Oregon is one of only five states that have no enforced campaign contribution limits—the others are Alabama, Nebraska, Utah and Virginia. The result is outlandish amounts of money given and spent in elections--$37 million in the last gubernatorial race, with $2.5 million coming from Nike founder Phil Knight alone--and an increasingly clear line between money and inaction on issues of concern to voters. For instance, Republican legislators who skipped the state to block a vote on a clean energy jobs bill also received large donations from companies whose bottom lines would have been impacted by the legislation. 
 
Still, Oregonians are continuing to collect 220,000 signatures statewide to get the a similar measure on the ballot, since it’s possible for the state legislature to rescind their approval.  Alliance council member Joan Horton said that legislators take the signature drive seriously, and knowing that people in their districts were out working for the measure spurred them to support a referral “A continuing signature drive is “insurance” that the legislature will not rescind their referral of SJR18 during 2020’s short session.
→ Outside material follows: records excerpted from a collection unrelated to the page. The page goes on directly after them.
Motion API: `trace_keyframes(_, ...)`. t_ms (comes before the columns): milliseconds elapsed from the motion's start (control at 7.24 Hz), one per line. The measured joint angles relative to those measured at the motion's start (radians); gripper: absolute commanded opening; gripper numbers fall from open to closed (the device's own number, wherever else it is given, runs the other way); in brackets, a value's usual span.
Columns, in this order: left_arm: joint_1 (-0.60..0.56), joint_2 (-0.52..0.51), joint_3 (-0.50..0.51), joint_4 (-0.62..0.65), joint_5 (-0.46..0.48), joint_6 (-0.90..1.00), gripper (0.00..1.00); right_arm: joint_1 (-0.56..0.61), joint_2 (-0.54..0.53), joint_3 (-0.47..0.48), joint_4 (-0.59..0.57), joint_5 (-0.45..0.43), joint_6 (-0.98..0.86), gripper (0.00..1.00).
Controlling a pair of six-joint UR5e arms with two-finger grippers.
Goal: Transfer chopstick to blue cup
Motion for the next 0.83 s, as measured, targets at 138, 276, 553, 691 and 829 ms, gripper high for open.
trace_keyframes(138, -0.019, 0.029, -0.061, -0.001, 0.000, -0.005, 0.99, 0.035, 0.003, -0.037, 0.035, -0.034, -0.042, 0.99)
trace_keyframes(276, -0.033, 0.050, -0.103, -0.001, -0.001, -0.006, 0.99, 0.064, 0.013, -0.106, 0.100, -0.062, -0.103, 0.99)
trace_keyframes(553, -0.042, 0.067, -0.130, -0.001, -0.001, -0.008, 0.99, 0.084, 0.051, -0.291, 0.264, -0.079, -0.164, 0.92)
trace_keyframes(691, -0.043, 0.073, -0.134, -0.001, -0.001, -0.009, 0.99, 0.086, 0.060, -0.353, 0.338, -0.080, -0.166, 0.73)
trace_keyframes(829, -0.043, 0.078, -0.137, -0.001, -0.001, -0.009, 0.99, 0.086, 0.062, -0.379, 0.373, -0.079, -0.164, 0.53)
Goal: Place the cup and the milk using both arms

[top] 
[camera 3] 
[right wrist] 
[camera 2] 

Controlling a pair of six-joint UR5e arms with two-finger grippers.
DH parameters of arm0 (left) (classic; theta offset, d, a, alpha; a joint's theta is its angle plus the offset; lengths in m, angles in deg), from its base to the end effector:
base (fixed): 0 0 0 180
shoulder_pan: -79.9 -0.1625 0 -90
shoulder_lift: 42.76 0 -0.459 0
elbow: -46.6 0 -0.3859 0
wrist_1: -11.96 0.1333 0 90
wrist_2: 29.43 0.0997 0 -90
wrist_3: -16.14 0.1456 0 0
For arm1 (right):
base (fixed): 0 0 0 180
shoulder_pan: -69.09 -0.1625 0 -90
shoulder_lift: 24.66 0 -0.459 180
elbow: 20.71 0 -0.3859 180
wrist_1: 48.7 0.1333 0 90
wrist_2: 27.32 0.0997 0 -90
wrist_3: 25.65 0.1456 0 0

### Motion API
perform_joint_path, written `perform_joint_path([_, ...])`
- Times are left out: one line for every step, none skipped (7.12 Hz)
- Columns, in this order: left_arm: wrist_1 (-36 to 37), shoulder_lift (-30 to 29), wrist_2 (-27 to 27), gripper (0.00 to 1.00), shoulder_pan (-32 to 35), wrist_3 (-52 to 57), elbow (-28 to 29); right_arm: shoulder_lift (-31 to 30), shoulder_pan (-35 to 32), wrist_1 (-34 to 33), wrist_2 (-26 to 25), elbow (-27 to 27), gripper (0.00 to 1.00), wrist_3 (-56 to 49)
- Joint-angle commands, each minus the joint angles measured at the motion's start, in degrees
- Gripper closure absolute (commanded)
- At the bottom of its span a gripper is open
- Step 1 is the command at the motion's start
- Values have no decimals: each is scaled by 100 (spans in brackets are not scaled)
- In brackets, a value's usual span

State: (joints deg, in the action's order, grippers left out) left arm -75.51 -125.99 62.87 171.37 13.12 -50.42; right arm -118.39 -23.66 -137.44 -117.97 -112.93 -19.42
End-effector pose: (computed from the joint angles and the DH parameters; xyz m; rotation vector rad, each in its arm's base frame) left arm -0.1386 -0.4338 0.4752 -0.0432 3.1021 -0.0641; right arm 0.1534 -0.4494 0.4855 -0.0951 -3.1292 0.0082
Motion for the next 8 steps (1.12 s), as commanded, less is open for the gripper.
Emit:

According to our attorney, we are not on the ballot for certain until that short-session is over next year. He says it’s very unlikely to be rescinded, but it’s a chance we don’t want or need to take”, she said.
 
Alliance national co-chair David Delk noted that in Portland, the local chapter’s efforts will be focused on having the 2020 state ballot measure approved by city and county voters and supporting efforts elsewhere in the state. Every expectation is that it will pass locally, since Portland and Multnomah county voters have already approved two other local ballot measures by about 90%, though implementation is still partly tied up in court. The chapter will also join with other supporting organizations to make sure that when the question passes, contribution limits established under it are not too high and the implementing legislation is loophole-free.
 
In another legislative win Oregon also approved two legislative study committees on a single payer health care plan for the state, and a state public option. David, who also leads the Health Care for All Oregon Metro chapter, said “The single payer study committee is expected to write legislation to implement such a program in Oregon.  Passage of this study committee is quite exciting for Oregonians and moves the ball forward for Oregon to be the first state in the nation to create a single payer health care system.  Remember, everybody in, no one out!"